Framework Detection
Overview
Crawlio identifies the web technologies powering every site it crawls. Detection runs automatically. No configuration needed. Results are available in the app UI, exports, and MCP tool responses.
Detection layers
Four layers run in sequence. Each catches technologies the previous layers miss.
| Layer | Method | Scope |
|---|---|---|
| 1. Quick detection | HTML string matching | 5 frameworks, per-host cached |
| 2. Static detection | 6 signal types with confidence scoring | 59 technologies, first page per host |
| 3. WordPress detection | Weighted scoring with version extraction | WordPress + 3 page builders |
| 4. Runtime detection | JavaScript injection in off-screen WebKit | 13 frameworks via window globals and DOM state |
Results from all layers are merged. When the same framework is detected by multiple layers, signals are unioned and the highest-confidence detection wins.

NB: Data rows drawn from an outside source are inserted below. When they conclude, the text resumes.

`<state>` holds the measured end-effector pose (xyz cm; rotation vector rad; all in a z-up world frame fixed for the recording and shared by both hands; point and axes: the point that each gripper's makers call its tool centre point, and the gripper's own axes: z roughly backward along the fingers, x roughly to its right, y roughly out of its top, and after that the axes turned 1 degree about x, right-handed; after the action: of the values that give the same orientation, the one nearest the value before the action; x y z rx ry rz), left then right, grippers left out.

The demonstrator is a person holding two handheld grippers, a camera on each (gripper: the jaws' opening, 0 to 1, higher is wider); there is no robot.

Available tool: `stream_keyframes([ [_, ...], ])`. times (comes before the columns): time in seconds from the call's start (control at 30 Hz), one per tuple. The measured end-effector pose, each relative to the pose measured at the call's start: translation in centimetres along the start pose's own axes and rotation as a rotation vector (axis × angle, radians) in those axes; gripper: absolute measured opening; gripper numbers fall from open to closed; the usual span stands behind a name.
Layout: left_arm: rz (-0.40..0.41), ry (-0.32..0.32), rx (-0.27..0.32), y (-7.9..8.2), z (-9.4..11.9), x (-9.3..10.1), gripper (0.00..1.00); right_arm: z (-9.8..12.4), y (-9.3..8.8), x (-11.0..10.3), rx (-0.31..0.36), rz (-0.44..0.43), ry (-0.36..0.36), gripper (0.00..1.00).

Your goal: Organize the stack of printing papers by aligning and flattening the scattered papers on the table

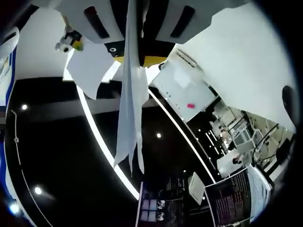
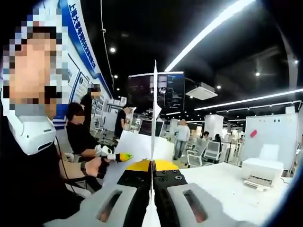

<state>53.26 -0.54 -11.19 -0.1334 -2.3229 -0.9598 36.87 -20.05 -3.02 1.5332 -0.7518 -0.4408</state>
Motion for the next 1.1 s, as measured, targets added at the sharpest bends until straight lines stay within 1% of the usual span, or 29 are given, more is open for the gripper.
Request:
stream_keyframes([
  [0.2, 0.002, 0.001, -0.003, -0.1, 0.0, -0.1, 0.06, -0.2, -0.4, -0.6, -0.012, -0.018, 0.042, 0.00],
  [0.53, 0.002, -0.004, -0.006, -0.3, -0.1, 0.0, 0.06, -1.1, -1.8, -1.4, -0.064, -0.049, 0.103, 0.00],
  [0.77, 0.003, -0.002, -0.006, -0.3, -0.1, -0.1, 0.06, -1.0, -1.7, -2.1, -0.071, -0.066, 0.164, 0.00],
  [0.97, 0.003, 0.000, -0.007, -0.2, 0.0, -0.3, 0.06, -0.7, -1.2, -2.6, -0.067, -0.082, 0.208, 0.00],
  [1.1, 0.003, -0.001, -0.006, -0.3, 0.0, -0.2, 0.06, -0.8, -1.1, -3.5, -0.067, -0.084, 0.233, 0.00],
])
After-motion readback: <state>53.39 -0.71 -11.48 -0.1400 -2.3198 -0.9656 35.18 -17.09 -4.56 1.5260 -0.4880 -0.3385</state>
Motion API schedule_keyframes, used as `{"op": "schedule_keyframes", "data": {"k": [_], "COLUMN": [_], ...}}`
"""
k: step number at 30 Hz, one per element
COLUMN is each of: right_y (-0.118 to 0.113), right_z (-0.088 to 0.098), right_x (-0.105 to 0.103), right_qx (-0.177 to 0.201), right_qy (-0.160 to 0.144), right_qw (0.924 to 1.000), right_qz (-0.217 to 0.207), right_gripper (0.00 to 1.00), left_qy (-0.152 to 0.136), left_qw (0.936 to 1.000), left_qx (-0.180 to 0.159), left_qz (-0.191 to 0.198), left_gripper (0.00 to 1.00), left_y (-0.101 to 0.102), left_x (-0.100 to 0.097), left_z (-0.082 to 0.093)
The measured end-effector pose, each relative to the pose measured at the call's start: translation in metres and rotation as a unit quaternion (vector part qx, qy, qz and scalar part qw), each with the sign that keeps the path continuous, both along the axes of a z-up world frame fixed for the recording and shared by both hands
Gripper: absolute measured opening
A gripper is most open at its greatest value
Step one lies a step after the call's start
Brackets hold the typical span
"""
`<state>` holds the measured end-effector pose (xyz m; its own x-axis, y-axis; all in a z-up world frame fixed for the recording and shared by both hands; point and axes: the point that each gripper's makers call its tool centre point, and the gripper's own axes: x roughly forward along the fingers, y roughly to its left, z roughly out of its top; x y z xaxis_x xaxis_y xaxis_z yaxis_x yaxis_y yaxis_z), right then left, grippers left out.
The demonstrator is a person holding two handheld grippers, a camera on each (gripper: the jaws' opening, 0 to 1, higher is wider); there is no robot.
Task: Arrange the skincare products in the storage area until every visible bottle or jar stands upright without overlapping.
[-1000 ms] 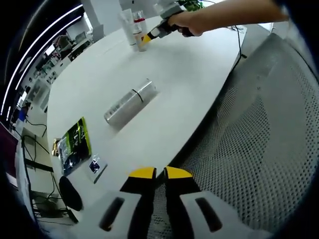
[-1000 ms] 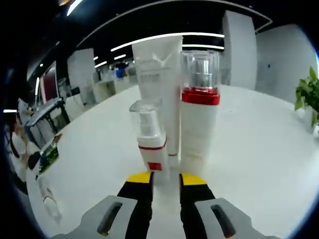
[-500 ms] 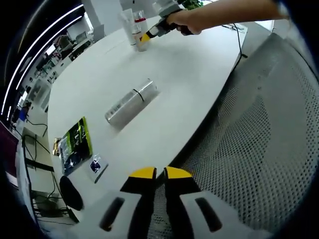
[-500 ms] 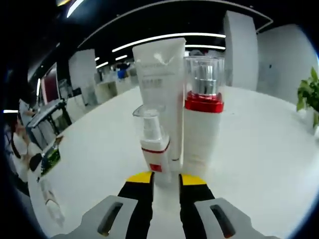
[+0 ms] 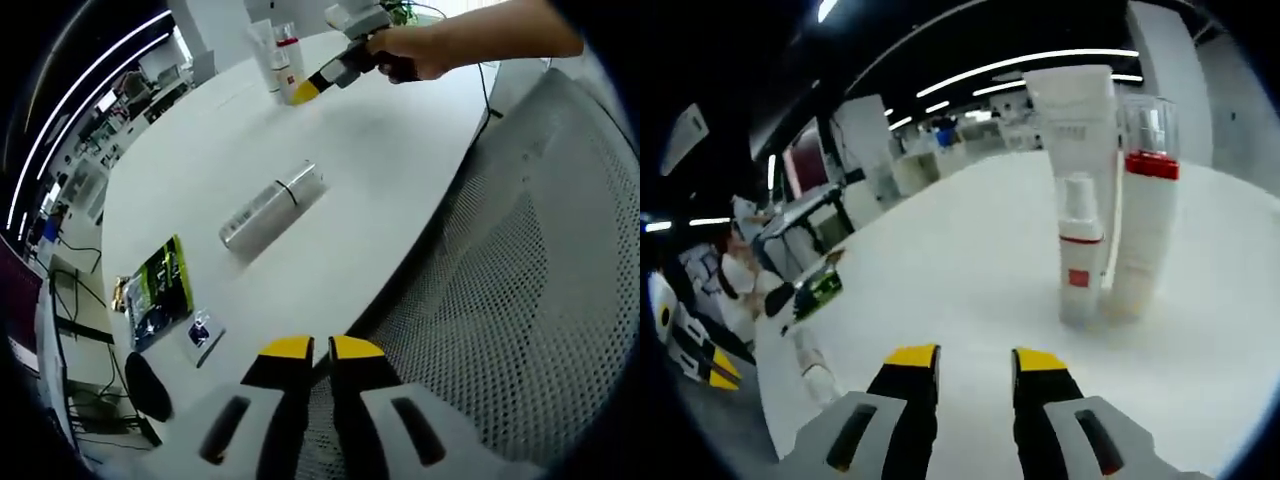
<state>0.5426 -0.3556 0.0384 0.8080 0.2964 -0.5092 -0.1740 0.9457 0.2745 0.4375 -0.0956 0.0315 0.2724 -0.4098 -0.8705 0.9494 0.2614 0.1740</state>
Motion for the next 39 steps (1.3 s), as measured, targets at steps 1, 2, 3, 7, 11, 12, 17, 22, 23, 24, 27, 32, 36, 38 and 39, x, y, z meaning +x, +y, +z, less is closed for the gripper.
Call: {"op": "schedule_keyframes", "data": {"k": [1, 2, 3, 7, 11, 12, 17, 22, 23, 24, 27, 32, 36, 38, 39], "right_y": [0.009, 0.018, 0.033, 0.070, 0.094, 0.101, 0.119, 0.129, 0.130, 0.131, 0.135, 0.139, 0.140, 0.142, 0.142], "right_z": [0.002, 0.003, 0.006, 0.008, 0.004, 0.002, -0.012, -0.020, -0.020, -0.021, -0.019, -0.026, -0.034, -0.037, -0.038], "right_x": [0.000, -0.002, -0.004, -0.011, -0.017, -0.021, -0.033, -0.041, -0.041, -0.040, -0.037, -0.037, -0.040, -0.040, -0.040], "right_qx": [0.008, 0.011, 0.018, 0.005, -0.017, -0.026, -0.069, -0.116, -0.121, -0.128, -0.146, -0.171, -0.187, -0.192, -0.194], "right_qy": [-0.001, 0.000, -0.001, 0.004, 0.015, 0.025, 0.062, 0.094, 0.097, 0.101, 0.110, 0.136, 0.159, 0.163, 0.167], "right_qw": [0.9998, 0.9992, 0.9977, 0.9882, 0.9775, 0.9730, 0.9539, 0.9352, 0.9326, 0.9305, 0.9238, 0.9103, 0.8994, 0.8969, 0.8954], "right_qz": [0.020, 0.039, 0.066, 0.153, 0.210, 0.228, 0.285, 0.321, 0.326, 0.328, 0.336, 0.352, 0.361, 0.363, 0.364], "right_gripper": [0.29, 0.31, 0.34, 0.41, 0.44, 0.44, 0.48, 0.48, 0.48, 0.49, 0.49, 0.48, 0.48, 0.48, 0.48], "left_qy": [-0.001, -0.002, -0.003, -0.009, -0.010, -0.010, -0.017, -0.026, -0.027, -0.028, -0.029, -0.031, -0.031, -0.033, -0.034], "left_qw": [1.0000, 1.0000, 1.0000, 0.9999, 0.9999, 0.9999, 0.9997, 0.9994, 0.9993, 0.9992, 0.9991, 0.9989, 0.9987, 0.9985, 0.9984], "left_qx": [-0.001, -0.001, -0.001, -0.006, -0.005, -0.004, -0.009, -0.014, -0.015, -0.016, -0.017, -0.018, -0.015, -0.017, -0.019], "left_qz": [0.001, 0.001, 0.002, 0.005, 0.008, 0.009, 0.012, 0.019, 0.021, 0.022, 0.027, 0.032, 0.037, 0.039, 0.039], "left_gripper": [0.01, 0.01, 0.01, 0.00, 0.00, 0.00, 0.00, 0.01, 0.01, 0.01, 0.01, 0.01, 0.01, 0.01, 0.01], "left_y": [0.000, 0.000, 0.000, 0.000, 0.001, 0.001, 0.001, 0.001, 0.001, 0.001, 0.002, 0.003, 0.004, 0.004, 0.003], "left_x": [0.000, 0.001, 0.001, 0.003, 0.003, 0.003, 0.006, 0.010, 0.010, 0.011, 0.012, 0.014, 0.015, 0.016, 0.016], "left_z": [0.000, 0.001, 0.001, 0.003, 0.003, 0.003, 0.006, 0.008, 0.009, 0.009, 0.009, 0.010, 0.009, 0.010, 0.011]}}
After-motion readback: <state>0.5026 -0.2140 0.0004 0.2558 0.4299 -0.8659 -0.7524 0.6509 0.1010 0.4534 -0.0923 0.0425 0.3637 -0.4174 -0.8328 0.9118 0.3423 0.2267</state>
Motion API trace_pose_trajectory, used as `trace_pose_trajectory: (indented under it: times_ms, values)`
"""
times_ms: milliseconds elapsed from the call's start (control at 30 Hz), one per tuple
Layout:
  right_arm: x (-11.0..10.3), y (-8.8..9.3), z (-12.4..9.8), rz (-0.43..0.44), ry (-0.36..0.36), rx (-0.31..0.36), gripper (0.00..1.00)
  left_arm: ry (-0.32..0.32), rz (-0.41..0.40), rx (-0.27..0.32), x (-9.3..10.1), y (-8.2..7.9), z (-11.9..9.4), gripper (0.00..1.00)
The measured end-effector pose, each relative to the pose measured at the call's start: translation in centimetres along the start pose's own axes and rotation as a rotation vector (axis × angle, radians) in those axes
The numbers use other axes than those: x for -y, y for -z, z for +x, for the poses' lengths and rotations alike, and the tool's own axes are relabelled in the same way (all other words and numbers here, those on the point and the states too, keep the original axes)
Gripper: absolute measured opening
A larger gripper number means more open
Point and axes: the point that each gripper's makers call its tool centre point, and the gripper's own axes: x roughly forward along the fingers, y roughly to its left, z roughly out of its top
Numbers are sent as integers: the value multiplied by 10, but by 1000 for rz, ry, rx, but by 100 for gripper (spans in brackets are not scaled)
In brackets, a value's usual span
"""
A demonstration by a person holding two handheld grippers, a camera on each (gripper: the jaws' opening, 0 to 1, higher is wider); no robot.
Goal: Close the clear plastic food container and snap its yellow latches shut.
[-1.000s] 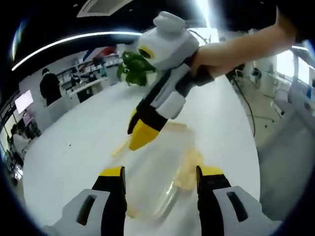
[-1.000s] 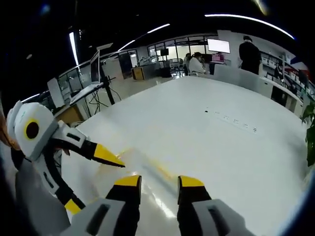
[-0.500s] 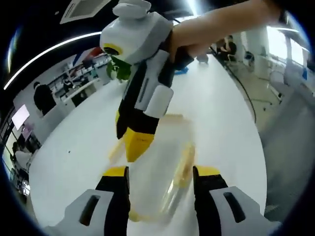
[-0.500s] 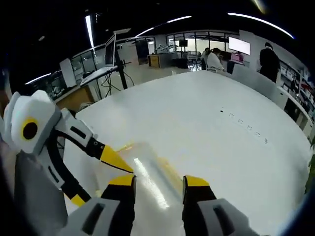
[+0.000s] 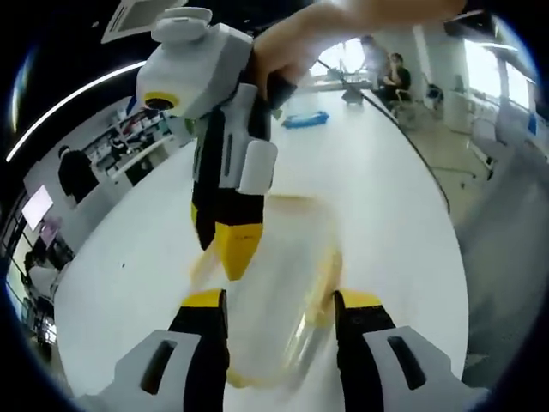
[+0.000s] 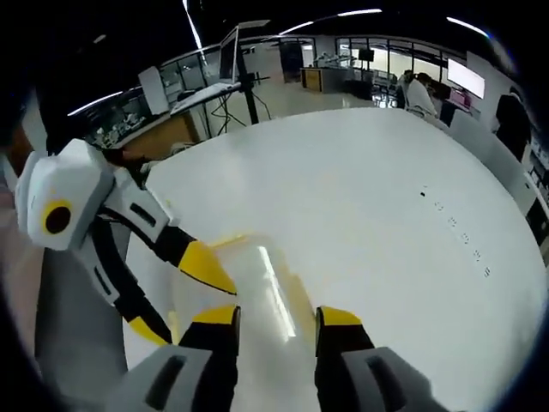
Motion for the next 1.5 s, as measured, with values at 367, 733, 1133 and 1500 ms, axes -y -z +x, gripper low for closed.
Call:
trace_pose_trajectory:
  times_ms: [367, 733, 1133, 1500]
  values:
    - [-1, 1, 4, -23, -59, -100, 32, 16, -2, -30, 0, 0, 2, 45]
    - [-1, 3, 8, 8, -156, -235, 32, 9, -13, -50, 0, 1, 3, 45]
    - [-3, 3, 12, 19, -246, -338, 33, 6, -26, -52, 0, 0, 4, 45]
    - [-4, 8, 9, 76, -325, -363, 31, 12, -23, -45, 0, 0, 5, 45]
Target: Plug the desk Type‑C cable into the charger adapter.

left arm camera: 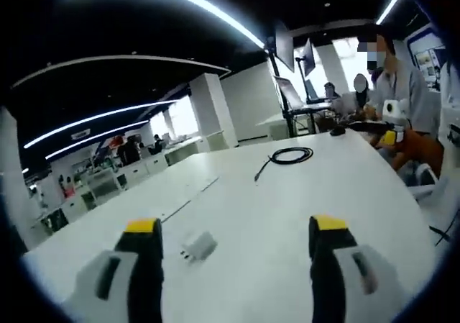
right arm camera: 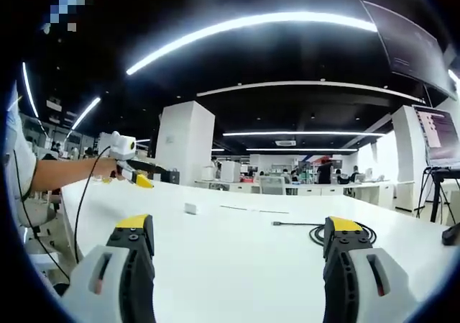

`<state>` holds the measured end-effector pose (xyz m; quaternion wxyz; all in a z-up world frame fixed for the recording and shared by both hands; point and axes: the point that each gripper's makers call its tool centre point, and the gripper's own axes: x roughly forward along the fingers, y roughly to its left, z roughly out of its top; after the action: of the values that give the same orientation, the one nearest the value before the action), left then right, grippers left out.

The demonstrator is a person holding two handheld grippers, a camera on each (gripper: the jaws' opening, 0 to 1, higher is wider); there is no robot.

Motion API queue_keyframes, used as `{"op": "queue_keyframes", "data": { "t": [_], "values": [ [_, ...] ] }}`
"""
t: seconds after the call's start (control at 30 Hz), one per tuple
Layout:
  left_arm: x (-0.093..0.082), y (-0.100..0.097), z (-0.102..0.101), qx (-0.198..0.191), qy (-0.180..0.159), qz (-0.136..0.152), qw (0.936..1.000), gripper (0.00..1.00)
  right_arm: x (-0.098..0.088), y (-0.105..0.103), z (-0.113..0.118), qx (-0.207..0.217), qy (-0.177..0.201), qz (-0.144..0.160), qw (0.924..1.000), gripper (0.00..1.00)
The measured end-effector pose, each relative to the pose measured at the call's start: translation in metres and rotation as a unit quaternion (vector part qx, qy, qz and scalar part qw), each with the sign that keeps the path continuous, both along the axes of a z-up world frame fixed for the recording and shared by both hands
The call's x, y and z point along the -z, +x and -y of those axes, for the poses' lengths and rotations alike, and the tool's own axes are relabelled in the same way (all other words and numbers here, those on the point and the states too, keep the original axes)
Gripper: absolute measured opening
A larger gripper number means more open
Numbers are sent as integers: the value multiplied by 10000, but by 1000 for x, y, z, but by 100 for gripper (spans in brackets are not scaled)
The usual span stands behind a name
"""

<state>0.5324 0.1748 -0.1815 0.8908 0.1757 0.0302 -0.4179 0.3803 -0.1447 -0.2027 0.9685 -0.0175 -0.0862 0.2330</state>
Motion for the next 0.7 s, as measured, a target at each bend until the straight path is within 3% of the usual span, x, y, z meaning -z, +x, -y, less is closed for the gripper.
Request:
{"op": "queue_keyframes", "data": {
  "t": [0.17, 0.3, 0.7],
  "values": [
    [-2, 12, 4, 243, 18, -157, 9996, 81, 0, 0, -2, -16, 7, -16, 10000, 100],
    [3, 25, 7, 445, 274, -313, 9981, 81, 2, 1, -2, -18, 6, -41, 10000, 100],
    [23, 69, 7, 531, 681, -836, 9928, 78, 6, 4, -1, -2, 8, -101, 9999, 100]
  ]
}}
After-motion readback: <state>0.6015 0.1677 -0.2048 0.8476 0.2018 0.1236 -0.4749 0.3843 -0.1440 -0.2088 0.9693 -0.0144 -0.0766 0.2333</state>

Signal types and weights (Layer 2)
The static detector examines 6 signal types, each with weighted confidence:
| Signal | Weight | Source |
|---|---|---|
| HTTP Headers | 0.30 | Response headers (e.g., x-nextjs-cache, server: cloudflare) |
| Meta Generator | 0.30 | <meta name="generator"> tag |
| HTML Patterns | 0.20 | Data attributes, class names, IDs in body content |
| Script URLs | 0.15 | <script src> values |
| DOM Patterns | 0.15 | Data attributes and element selectors |
| Cookies | 0.20 | Set-Cookie header names |
A framework is reported when cumulative confidence exceeds the 0.15 threshold. A single strong signal (header or meta at 0.30) is enough. Multiple weak signals accumulate. Maximum confidence is capped at 1.0.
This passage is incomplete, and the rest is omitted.